3D Ultrasound (US) contains rich spatial information which is helpful for medical diagnosis. However, current reconstruction methods with tracking devices are not suitable for clinical application. The sensorless freehand methods reconstruct based on US images which is less accuracy. In this paper, we proposed a network which reconstructs the US volume based on US images features and optical flow features. We proposed the pyramid warping layer which merges the image features and optical flow features with warping operation. To fuse the warped features of different scales in different pyramid levels, we adopted the fusion module using the attention mechanism.
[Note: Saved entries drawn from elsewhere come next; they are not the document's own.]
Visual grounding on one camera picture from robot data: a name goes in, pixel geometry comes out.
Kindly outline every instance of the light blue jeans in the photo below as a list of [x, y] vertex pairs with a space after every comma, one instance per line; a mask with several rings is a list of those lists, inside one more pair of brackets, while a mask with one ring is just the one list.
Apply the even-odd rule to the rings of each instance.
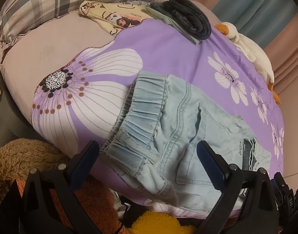
[[[141, 71], [101, 157], [149, 199], [208, 213], [220, 192], [197, 157], [201, 140], [227, 163], [269, 169], [271, 154], [240, 116], [229, 115], [184, 80]], [[240, 207], [238, 200], [235, 209]]]

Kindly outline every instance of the mattress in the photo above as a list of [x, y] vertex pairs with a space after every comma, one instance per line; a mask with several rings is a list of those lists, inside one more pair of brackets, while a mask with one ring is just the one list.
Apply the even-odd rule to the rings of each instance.
[[[108, 58], [114, 63], [104, 63]], [[281, 111], [253, 64], [214, 27], [210, 38], [196, 46], [154, 19], [125, 29], [114, 39], [75, 11], [22, 37], [5, 55], [2, 74], [25, 118], [72, 157], [90, 139], [100, 146], [105, 142], [140, 69], [178, 76], [203, 90], [229, 114], [240, 115], [272, 154], [270, 178], [283, 172]], [[52, 92], [50, 101], [44, 98], [49, 96], [44, 82], [59, 84], [67, 77], [68, 86], [60, 88], [63, 94], [58, 94], [59, 89]], [[128, 187], [101, 159], [92, 175], [134, 202], [146, 204], [146, 195]]]

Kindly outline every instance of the white flower print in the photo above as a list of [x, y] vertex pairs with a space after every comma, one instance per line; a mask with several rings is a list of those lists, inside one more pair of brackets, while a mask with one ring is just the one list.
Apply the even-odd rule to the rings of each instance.
[[214, 75], [216, 81], [226, 89], [231, 86], [231, 96], [236, 104], [239, 104], [241, 99], [242, 102], [248, 106], [248, 99], [245, 96], [247, 94], [245, 85], [243, 82], [237, 80], [237, 78], [239, 78], [237, 71], [233, 70], [229, 64], [224, 64], [216, 52], [214, 52], [214, 58], [216, 61], [208, 56], [209, 64], [218, 71]]
[[279, 146], [282, 144], [281, 142], [281, 138], [277, 136], [277, 133], [276, 133], [276, 129], [275, 129], [275, 126], [270, 123], [270, 126], [271, 126], [271, 135], [273, 137], [273, 143], [275, 144], [275, 147], [274, 147], [274, 150], [275, 150], [275, 155], [277, 156], [277, 159], [279, 158]]
[[257, 105], [257, 112], [259, 113], [259, 117], [262, 119], [263, 123], [265, 123], [268, 125], [268, 120], [267, 120], [267, 108], [266, 106], [263, 104], [263, 100], [261, 95], [259, 95], [256, 91], [256, 89], [253, 89], [251, 87], [251, 97], [252, 97], [252, 101], [254, 104]]
[[281, 128], [279, 131], [279, 136], [280, 136], [280, 146], [281, 146], [281, 153], [284, 153], [284, 128]]
[[129, 90], [95, 76], [131, 76], [142, 69], [141, 57], [129, 48], [99, 55], [113, 42], [102, 48], [85, 49], [67, 66], [42, 80], [36, 89], [32, 125], [70, 157], [78, 150], [80, 126], [102, 138], [109, 136]]

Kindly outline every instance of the yellow printed cloth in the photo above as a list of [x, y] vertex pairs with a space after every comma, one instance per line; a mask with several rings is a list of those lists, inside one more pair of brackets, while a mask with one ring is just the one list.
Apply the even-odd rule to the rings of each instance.
[[98, 23], [111, 35], [117, 35], [125, 28], [136, 26], [144, 19], [153, 18], [146, 12], [144, 5], [122, 3], [84, 1], [79, 13]]

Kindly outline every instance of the brown plush toy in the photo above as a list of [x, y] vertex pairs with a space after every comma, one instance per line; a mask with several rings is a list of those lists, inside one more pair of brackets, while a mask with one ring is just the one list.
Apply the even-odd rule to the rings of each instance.
[[[0, 148], [0, 203], [16, 179], [20, 193], [23, 193], [25, 181], [32, 168], [40, 171], [56, 168], [61, 163], [68, 163], [69, 158], [57, 148], [38, 140], [17, 139]], [[72, 228], [55, 190], [51, 195], [57, 212], [64, 225]], [[121, 226], [115, 199], [110, 189], [89, 176], [81, 190], [75, 196], [88, 216], [103, 234], [113, 234]], [[123, 227], [120, 234], [129, 234]]]
Meanwhile, we adopted the channel attention and spatial attention to our network. Our method was evaluated in 100 freehand US sweeps of human forearms which exhibits the efficient performance on volume reconstruction compared with other methods.
3D 超声(US)包含丰富的空间信息,有助于医学诊断。然而,带有跟踪设备的当前重建方法并不适合临床应用。无传感器的自由手方法基于 US 图像进行重建,准确性较低。在本文中,我们提出了一种基于 US 图像特征和光流特征重建 US 体数据的网络。我们提出了金字塔扭曲层,通过扭曲操作合并图像特征和光流特征。为了融合不同金字塔层中不同尺度的扭曲特征,我们采用了使用注意力机制的融合模块。同时,我们在网络中采用了通道注意力和空间注意力。我们的方法在 100 个人体前臂的自由手 US 扫描中进行了评估,与其他方法相比,在体积重建方面表现出了高效的性能。